Entre sus características principales destacan:
- Continuidad y cotidianidad: Incluye documentos como encíclicas, cartas apostólicas, audiencias generales y documentos conciliares no dogmáticos. Por ejemplo, las catequesis del Papa en las audiencias semanales forman parte de este magisterio, al igual que las pastorales de los obispos locales.

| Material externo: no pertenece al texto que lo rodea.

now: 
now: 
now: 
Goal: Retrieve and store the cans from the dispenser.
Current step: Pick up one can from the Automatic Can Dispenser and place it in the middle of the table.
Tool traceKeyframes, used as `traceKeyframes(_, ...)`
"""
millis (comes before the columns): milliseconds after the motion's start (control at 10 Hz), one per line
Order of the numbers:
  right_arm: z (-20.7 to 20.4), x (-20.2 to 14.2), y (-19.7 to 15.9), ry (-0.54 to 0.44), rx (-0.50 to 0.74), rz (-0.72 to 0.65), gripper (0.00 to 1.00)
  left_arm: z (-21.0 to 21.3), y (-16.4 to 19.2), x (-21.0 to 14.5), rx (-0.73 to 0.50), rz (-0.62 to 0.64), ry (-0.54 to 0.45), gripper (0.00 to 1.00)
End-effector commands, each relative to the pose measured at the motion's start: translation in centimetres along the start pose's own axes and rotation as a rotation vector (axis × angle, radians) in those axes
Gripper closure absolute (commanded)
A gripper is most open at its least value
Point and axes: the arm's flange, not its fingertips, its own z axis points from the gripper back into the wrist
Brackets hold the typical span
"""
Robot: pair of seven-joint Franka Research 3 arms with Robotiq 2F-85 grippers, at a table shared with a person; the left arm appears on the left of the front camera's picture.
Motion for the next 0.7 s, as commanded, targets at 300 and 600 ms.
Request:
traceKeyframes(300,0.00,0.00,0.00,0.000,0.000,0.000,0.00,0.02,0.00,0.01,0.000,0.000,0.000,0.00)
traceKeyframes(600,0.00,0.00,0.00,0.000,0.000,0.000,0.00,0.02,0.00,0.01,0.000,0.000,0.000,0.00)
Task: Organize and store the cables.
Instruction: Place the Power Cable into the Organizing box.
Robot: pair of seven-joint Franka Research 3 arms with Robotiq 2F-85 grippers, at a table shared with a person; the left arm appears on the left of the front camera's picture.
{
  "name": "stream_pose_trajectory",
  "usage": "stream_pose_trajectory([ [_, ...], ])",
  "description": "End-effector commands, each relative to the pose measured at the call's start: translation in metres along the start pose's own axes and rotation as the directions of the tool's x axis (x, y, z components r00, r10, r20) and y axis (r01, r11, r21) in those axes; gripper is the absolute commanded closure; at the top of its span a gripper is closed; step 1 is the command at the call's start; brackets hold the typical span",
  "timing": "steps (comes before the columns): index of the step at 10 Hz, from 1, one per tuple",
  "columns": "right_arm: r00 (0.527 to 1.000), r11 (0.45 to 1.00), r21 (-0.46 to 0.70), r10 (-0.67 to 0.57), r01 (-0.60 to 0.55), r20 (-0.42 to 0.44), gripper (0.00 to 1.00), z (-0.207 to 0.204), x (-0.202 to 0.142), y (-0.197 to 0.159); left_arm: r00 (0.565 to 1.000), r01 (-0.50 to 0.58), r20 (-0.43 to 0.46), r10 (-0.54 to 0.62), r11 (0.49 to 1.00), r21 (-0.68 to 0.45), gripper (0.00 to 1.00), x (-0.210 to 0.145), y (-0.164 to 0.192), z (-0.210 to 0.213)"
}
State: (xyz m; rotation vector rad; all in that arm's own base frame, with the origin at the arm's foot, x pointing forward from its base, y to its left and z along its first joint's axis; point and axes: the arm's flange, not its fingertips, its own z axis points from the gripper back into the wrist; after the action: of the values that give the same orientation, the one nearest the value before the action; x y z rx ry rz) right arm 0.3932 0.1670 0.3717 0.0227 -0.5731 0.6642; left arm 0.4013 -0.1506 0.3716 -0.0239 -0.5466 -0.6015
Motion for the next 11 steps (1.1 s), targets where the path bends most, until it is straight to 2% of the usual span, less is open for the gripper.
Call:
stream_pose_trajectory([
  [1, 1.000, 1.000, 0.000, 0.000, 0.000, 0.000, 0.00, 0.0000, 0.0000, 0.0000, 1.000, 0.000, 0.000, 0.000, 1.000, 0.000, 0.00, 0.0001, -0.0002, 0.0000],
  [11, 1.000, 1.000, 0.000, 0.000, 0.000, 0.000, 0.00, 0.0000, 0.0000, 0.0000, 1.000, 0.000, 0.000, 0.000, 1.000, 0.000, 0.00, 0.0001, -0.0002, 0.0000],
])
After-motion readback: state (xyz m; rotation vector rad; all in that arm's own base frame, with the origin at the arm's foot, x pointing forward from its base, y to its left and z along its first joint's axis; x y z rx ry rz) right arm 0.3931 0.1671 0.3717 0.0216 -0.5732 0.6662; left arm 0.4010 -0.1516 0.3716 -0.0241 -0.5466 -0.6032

- Enseñanza sobre fe y costumbres: Aborda tanto verdades de fides (lo que se debe creer) como de mores (lo que se debe practicar), adaptándose a las necesidades pastorales de cada época sin alterar el depósito de la fe.
- Autoridad auténtica: Aunque no siempre infalible de manera individual, cuando se ejerce de forma universal por el Papa y los obispos en comunión, posee un carisma de verdad que exige adhesión religiosa de los fieles.1,2
Esta modalidad del magisterio se distingue por su flexibilidad, permitiendo responder a cuestiones contemporáneas como la bioética, la justicia social o la ecología, siempre en fidelidad a la Tradición.